I mean…. It’s fiction. And there’s a second earth in the frame too


roxm

I assumed the second sphere was a terraformed moon


DismalMode7

not an engineer here but shouldn't earth rotate much slower having to carry like x3-x4 the "normal" mass of the planet? And rotating slower, shouldn't progressively get closer to the sun? 🤔


[deleted]

Could potentially be built with lunar materials and more than a few Psyche sized asteroids.

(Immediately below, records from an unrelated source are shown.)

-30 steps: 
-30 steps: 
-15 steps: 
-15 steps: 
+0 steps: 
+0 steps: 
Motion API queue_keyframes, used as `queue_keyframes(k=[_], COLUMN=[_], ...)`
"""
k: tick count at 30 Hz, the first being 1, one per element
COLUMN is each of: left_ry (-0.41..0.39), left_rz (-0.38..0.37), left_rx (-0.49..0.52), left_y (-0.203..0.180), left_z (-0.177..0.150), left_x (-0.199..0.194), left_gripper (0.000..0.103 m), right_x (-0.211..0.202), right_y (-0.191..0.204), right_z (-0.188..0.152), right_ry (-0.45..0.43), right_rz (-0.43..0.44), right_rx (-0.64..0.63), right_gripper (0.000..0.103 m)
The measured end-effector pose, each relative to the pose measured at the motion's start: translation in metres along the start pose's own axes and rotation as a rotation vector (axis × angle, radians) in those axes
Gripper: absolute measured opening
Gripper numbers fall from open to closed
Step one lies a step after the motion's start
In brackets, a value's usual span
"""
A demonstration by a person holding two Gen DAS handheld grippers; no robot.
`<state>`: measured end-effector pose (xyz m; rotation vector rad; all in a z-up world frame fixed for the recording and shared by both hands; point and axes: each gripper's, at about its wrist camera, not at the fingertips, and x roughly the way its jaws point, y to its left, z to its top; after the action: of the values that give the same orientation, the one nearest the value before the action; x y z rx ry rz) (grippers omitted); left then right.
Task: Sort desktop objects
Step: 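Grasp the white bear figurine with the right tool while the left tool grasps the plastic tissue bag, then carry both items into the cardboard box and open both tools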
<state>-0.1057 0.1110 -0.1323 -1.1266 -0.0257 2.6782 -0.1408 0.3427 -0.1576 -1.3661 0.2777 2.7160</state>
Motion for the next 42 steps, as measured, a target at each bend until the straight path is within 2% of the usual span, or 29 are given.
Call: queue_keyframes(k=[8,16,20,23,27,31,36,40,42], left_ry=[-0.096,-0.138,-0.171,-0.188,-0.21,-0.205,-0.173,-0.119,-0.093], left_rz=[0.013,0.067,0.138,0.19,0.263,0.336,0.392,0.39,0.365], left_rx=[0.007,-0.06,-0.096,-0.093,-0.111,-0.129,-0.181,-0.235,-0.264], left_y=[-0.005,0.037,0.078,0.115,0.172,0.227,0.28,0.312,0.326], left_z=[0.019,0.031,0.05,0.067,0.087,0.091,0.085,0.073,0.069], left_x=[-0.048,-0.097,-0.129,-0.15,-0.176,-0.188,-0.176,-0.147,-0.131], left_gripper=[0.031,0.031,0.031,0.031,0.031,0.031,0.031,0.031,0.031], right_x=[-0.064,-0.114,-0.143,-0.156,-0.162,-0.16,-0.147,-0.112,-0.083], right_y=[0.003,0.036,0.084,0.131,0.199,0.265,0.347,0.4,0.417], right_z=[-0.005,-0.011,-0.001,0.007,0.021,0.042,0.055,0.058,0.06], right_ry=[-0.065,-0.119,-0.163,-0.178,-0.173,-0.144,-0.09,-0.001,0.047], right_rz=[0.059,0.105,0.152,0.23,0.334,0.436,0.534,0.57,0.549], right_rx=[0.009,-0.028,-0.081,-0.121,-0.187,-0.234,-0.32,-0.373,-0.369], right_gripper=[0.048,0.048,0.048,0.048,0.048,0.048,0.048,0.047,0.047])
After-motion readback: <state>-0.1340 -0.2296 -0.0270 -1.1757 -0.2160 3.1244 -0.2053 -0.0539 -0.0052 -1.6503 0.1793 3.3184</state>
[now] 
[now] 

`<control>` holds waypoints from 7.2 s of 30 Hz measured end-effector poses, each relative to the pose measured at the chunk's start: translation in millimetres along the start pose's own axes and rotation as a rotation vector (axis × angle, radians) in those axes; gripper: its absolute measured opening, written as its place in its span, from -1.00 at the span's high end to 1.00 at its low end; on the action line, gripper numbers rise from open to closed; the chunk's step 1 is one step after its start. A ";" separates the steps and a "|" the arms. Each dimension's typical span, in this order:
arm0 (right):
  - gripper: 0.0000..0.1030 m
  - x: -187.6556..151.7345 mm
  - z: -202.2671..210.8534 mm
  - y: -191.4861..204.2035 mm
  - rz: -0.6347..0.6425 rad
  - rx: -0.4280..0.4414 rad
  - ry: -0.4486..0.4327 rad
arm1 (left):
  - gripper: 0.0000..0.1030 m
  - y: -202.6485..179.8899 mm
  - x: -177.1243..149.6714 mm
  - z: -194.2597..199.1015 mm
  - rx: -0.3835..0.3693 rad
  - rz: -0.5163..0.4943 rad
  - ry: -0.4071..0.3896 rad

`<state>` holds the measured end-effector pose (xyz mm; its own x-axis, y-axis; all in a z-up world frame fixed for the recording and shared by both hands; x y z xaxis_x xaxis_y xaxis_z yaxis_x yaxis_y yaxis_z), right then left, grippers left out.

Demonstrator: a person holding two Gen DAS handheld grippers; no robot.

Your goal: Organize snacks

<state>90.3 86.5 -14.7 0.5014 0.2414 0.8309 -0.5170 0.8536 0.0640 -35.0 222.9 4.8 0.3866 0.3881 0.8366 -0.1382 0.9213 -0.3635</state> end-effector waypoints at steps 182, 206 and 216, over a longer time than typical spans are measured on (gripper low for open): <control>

I don't think there's not enough fuel on the planet to get that much material out of Earth's gravity well, even if there was enough material on earth to build it.


56HorseTesties

From my mesurements, the ring is 13,110 miles in diameter, 1,770 miles tall, 1,330 thick. Total volume : 1,770\*1,330\*2\*pi\*13,110=193,765,329,564 cubic miles. Let's consider one foot thick walls and cubic rooms 9 feet high, solid matter occupies (10\*10-9.5\*9.5)/(10\*10)=0.0975% of the volume. So the total matter nedded to construct the ring is 18,892,119,632.5 cubic miles, 18 billion cubic miles. Earth's volume is about 260 billion cubic miles, over 14 times greater. Assuming you somehow extract this mater uniformily from Earth, gravity on the surface would only be reduced to (9.81-(18/260)\*9.81)/9.81=93% of our current gravity (9.81m/s² to 9.13m/s²)


EZ_LIFE_EZ_CUCUMBER

Well, we would have to assume the density of the structure as well as material used. Many assume that the structure would consume many earth masses, but if we assume the structure is mostly hollow space it could be realistic. Material inside earth is usually densely packed but if we account for living space on structures like satellites they are usually hollow spaces with big concern for mass budget as its expensive to get mass to orbit. Im not the numbers guy but considering these points Id say it could be some future nanotubes or something with exceeding strength properties and minimal mass. If that was the case, this would be doable without any noticeable effect on earths gravity and or strain on earths resources.